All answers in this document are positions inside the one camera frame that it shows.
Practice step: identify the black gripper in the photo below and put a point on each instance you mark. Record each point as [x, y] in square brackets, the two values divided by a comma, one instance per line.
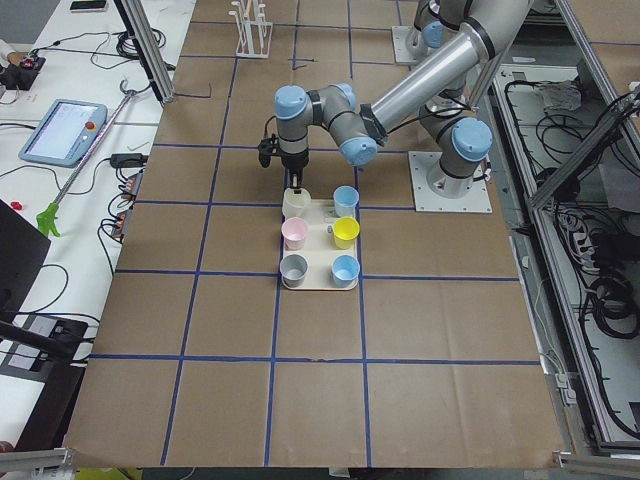
[295, 162]

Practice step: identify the white cup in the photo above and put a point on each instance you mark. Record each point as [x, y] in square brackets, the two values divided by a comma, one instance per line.
[295, 201]

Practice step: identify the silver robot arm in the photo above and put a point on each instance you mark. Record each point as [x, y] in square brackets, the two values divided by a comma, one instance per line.
[475, 32]
[428, 26]

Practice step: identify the light blue cup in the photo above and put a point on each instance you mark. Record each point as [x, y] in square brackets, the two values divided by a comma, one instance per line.
[345, 200]
[345, 271]

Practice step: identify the pink cup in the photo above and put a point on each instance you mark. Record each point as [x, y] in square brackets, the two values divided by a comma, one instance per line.
[294, 231]

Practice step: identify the yellow cup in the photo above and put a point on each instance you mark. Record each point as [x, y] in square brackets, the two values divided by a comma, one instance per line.
[345, 232]

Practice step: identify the grey cup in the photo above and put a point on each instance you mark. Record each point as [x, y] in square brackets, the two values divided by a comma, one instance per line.
[293, 270]

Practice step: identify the cream rabbit tray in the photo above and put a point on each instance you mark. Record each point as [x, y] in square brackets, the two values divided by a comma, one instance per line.
[319, 249]

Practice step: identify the black power adapter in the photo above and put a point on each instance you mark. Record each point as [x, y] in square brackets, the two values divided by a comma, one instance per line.
[127, 160]

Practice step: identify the blue teach pendant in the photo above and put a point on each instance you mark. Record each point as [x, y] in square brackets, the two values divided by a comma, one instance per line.
[65, 133]

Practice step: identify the grabber reach tool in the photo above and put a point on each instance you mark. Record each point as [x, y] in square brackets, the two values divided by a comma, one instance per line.
[46, 219]

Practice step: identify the black smartphone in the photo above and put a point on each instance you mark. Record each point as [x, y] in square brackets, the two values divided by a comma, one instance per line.
[87, 6]

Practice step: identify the white wire cup rack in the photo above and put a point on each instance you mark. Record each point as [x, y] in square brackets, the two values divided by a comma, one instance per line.
[254, 30]

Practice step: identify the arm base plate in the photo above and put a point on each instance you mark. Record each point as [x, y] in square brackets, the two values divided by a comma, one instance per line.
[408, 45]
[436, 192]

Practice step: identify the aluminium frame post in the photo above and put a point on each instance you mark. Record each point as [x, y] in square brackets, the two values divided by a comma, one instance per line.
[139, 29]

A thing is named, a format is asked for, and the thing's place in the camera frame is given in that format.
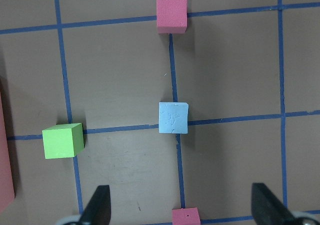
------------------------
* TASK DETAILS *
Produce the full material again verbatim, with the pictures dropped.

* SOLUTION *
All answers in this document are positions inside the one camera frame that it shows.
Practice step: identify the black gripper in the photo below and put a point on each instance you mark. Record each point as [x, y] in square brackets, the two values divided by a comma, one instance per line.
[295, 162]

Practice step: identify the white cup in the photo above and put a point on each instance you mark. Record each point as [x, y] in square brackets, the two values divided by a comma, one instance per line.
[295, 201]

Practice step: identify the silver robot arm in the photo above and put a point on each instance you mark. Record each point as [x, y] in square brackets, the two values divided by a comma, one instance per line.
[475, 32]
[428, 26]

Practice step: identify the light blue cup in the photo above and put a point on each instance you mark. Record each point as [x, y] in square brackets, the two values divided by a comma, one instance per line.
[345, 200]
[345, 271]

Practice step: identify the pink cup in the photo above and put a point on each instance you mark. Record each point as [x, y] in square brackets, the two values divided by a comma, one instance per line.
[294, 231]

Practice step: identify the yellow cup in the photo above and put a point on each instance you mark. Record each point as [x, y] in square brackets, the two values divided by a comma, one instance per line.
[345, 232]

Practice step: identify the grey cup in the photo above and put a point on each instance you mark. Record each point as [x, y] in square brackets, the two values divided by a comma, one instance per line.
[293, 270]

Practice step: identify the cream rabbit tray in the photo above and put a point on each instance you mark. Record each point as [x, y] in square brackets, the two values divided by a comma, one instance per line.
[319, 249]

Practice step: identify the black power adapter in the photo above and put a point on each instance you mark. Record each point as [x, y] in square brackets, the two values divided by a comma, one instance per line.
[127, 160]

Practice step: identify the blue teach pendant in the photo above and put a point on each instance you mark. Record each point as [x, y] in square brackets, the two values divided by a comma, one instance per line.
[65, 133]

Practice step: identify the grabber reach tool in the photo above and put a point on each instance you mark. Record each point as [x, y] in square brackets, the two values divided by a comma, one instance per line.
[46, 219]

Practice step: identify the black smartphone in the photo above and put a point on each instance you mark. Record each point as [x, y] in square brackets, the two values divided by a comma, one instance per line.
[87, 6]

Practice step: identify the white wire cup rack in the photo above and put a point on each instance you mark. Record each point as [x, y] in square brackets, the two values divided by a comma, one instance per line.
[254, 30]

Practice step: identify the arm base plate in the photo above and put a point on each instance you mark. Record each point as [x, y] in square brackets, the two values divided by a comma, one instance per line.
[408, 45]
[436, 192]

Practice step: identify the aluminium frame post in the photo above and put a point on each instance you mark. Record each point as [x, y] in square brackets, the two values divided by a comma, one instance per line.
[139, 29]

A thing is named, a format is asked for, and the thing's place in the camera frame is given in that format.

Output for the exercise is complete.